The problem with your argument, Daniel, is that I think you are projecting your own problems with the GOP onto the Democratic side of the street. I know you support the Constitution Pary and its ideological purism, and you see the progressives in a similar light. Well, they aren’t, except for the Naderite/Green wing, which I guess really is similar to your own Constitutionalist wing of the right. But just as the GOP can completely ignore the support of the Constitutionalists, so can the Democrats completely ignore the support of the Naderite/Green people. But the term “progressive” on the left these days is a very loose one, not confined to socialist purists or the anti-corporate conspiracy folks. And the vast majority of those who seem themselves as sympathetic to progressivism in this looser sense are very happy with Obama’s pragmatic approach.
I also disagree that it takes zealots to move the political center. It takes pragmatists to do that. Zealots only move the center when they become pragmatists, as the conservative movement did in the 1970s and 80s.
Conradg: excellent response above. I think Daniel should consider your notion that he’s “projecting” as a second-guess against his evaluations of the progressive movement.
And then for Daniel himself, I would only quibble with the last paragraph: “Having refused in the first place to exact a price for their support, they have made their support worthless and ensured that they will have no influence.”
I don’t think it’s that simple anymore. The progosphere has changed a lot, and witness already the leverage they’ve exerted in Congressional primaries and races. Unlike (or at least much moreso than) previous decades, the dissatisfied now have an easy place to gather for solidarity and action-planning.

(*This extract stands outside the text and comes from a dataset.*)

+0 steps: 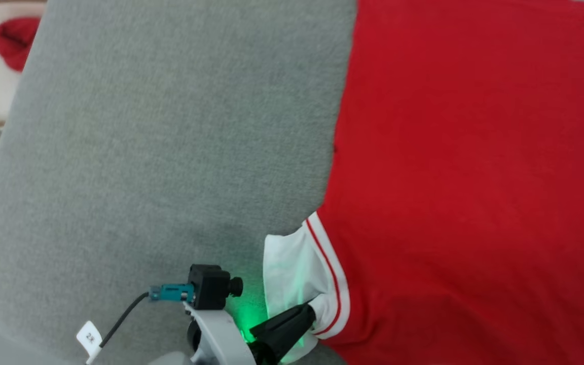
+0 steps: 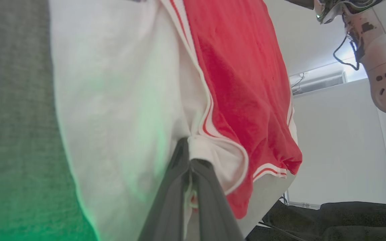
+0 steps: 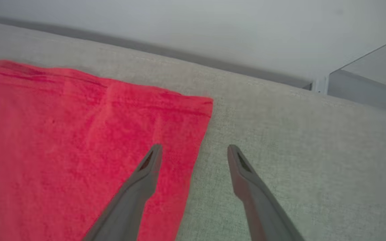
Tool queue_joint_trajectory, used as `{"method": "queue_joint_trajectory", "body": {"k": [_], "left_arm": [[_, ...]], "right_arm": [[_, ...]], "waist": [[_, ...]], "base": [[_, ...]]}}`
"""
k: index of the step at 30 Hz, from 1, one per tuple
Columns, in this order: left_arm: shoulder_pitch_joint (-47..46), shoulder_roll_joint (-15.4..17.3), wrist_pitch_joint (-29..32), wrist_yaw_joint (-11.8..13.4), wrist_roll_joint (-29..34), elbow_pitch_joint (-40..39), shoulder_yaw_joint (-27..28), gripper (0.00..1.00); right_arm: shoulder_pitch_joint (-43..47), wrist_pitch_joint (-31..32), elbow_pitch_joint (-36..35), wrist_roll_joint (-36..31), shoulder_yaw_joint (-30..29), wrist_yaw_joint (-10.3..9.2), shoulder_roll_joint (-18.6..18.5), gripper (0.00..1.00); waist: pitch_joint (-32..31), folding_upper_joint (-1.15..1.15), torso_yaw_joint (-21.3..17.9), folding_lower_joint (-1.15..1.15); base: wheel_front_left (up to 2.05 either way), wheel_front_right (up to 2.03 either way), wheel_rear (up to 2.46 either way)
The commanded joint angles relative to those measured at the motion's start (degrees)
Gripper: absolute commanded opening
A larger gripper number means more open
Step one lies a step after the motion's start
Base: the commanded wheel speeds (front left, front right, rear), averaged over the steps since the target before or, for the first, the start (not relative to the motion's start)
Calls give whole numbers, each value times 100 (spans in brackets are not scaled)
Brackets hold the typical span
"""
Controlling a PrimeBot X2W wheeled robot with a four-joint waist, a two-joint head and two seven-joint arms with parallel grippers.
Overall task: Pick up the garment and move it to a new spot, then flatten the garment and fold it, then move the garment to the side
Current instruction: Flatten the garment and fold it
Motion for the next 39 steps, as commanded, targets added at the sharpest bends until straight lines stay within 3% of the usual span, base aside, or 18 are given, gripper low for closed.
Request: {"method": "queue_joint_trajectory", "body": {"k": [1, 11, 12, 13, 15, 21, 26, 32, 39], "left_arm": [[-100, -50, -8, -50, 32, 117, 2, 0], [-296, -151, -41, -102, 79, 301, 12, 0], [-318, -159, -43, -100, 83, 314, 14, 0], [-339, -168, -46, -108, 82, 329, 14, 0], [-373, -182, -60, -124, 90, 347, 15, 0], [-334, -187, -199, -143, 73, 399, 50, 0], [-181, -133, -322, -166, -25, 436, 65, 0], [67, 15, -408, -170, -150, 406, 80, 0], [284, 185, -500, -12, -268, 313, 148, 0]], "right_arm": [[-99, 75, 186, -97, -22, -4, 67, 100], [-165, 355, 903, -163, 71, -4, 312, 100], [-156, 358, 912, -141, 93, -1, 335, 77], [-143, 340, 909, -123, 117, -1, 354, 38], [-137, 222, 876, -124, 146, 0, 348, 0], [25, -78, 765, 70, 190, -2, 212, 0], [532, -333, 104, 511, 423, -2, -65, 0], [1636, -369, -1178, 1216, 739, -4, -827, 0], [3352, -481, -2492, 2051, 665, -4, -1697, 0]], "waist": [[308, 0, 274, 0], [504, 0, 286, 0], [506, 0, 278, 0], [503, 0, 269, 0], [489, 0, 251, 0], [287, 0, 167, 0], [-102, 0, 38, 0], [-621, 0, -224, 0], [-1035, 0, -491, 0]], "base": [[0, 0, 0], [0, 0, 0], [0, 0, 0], [0, 0, 0], [0, 0, 0], [0, 0, 0], [0, 0, 0], [0, 0, 0], [0, 0, 0]]}}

It’s certainly clear that if the Democrats don’t make the netroots happy, there will be more heated primaries against incumbents and accelerated turnover of “Democrats who don’t” into “Democrats who will.” Especially when there’s a majority in Congress already, it’s not very risky for the netroots to “pick their battles” like that, and they WILL. (In fact, they will anyway, if even if they’re broadly satisfied – the zealots now are building an effective incremental mechanism for change in the House.)
To add a plank to conradg’s observations, there IS a critical distinction between the zealous bases in regards to identity politics. It’s true that both bases subscribe to “identity affinity” in large numbers. However, the Republican base has tended toward a much more authoritarian regard for their leaders (”if he does/wants it, ‘it’ must be right and good!”), whereas the Democratic base hasn’t reflected such an instinct.
Greenwald and John Dean have both written quite a bit about this, and any honest assessment of the parties’ bases should take them into account.
..what a load of tripe. Listen – at least Greenwald is trying to do something. Daniel describes critically what the mechanisms might be.
The rest of you are bean- counters, in a system that doesn’t even work! “What can be done to turn the existing personality- based politics into a true democratic movement?” Is that something you should answer with: “continue in the same way and believe real hard that ’someone’ is going to do ’something’ that benefits ‘people’”? Seriously – shut the hell up and think, if at least for a short while. It might hurt at first, and won’t fill your tummy with butterflies and sugerpuff, but you have to bloody do it anyway, now won’t you?